## How to complete this task
Using the listing below, work out how many lines contain the word "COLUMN", and respond with that number alone.
───── Given material ─────
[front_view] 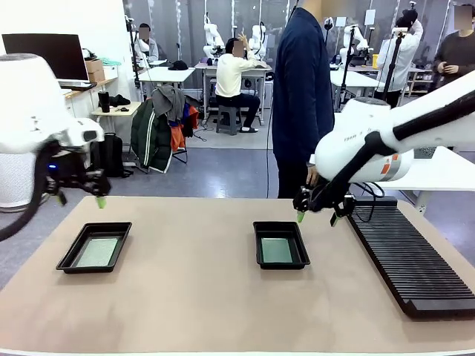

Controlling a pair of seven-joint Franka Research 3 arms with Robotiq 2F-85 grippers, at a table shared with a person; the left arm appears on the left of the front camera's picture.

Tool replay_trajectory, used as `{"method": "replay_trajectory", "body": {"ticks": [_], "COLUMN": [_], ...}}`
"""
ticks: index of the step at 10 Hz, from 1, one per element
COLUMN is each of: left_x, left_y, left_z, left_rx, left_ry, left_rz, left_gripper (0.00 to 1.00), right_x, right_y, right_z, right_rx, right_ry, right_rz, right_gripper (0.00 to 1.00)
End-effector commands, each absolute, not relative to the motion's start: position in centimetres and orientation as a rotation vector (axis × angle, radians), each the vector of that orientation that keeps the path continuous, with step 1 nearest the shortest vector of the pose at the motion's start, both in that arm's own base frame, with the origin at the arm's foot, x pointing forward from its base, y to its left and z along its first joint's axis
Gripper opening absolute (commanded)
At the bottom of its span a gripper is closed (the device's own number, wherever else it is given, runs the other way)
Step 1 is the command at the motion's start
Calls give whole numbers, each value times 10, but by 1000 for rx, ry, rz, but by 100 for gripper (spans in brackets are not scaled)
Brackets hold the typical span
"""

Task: Inspect and transfer BCBs to ESD trays.
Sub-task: Pick up the ESD tray and place it on the left side of the table.

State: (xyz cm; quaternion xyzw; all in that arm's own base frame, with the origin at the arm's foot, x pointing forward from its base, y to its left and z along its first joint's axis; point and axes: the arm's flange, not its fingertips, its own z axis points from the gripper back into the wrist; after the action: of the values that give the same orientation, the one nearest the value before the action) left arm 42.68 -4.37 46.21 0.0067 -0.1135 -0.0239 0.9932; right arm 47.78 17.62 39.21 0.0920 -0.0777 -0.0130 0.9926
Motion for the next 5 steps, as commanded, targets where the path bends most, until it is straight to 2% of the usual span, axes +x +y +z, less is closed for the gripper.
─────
## Answer box
2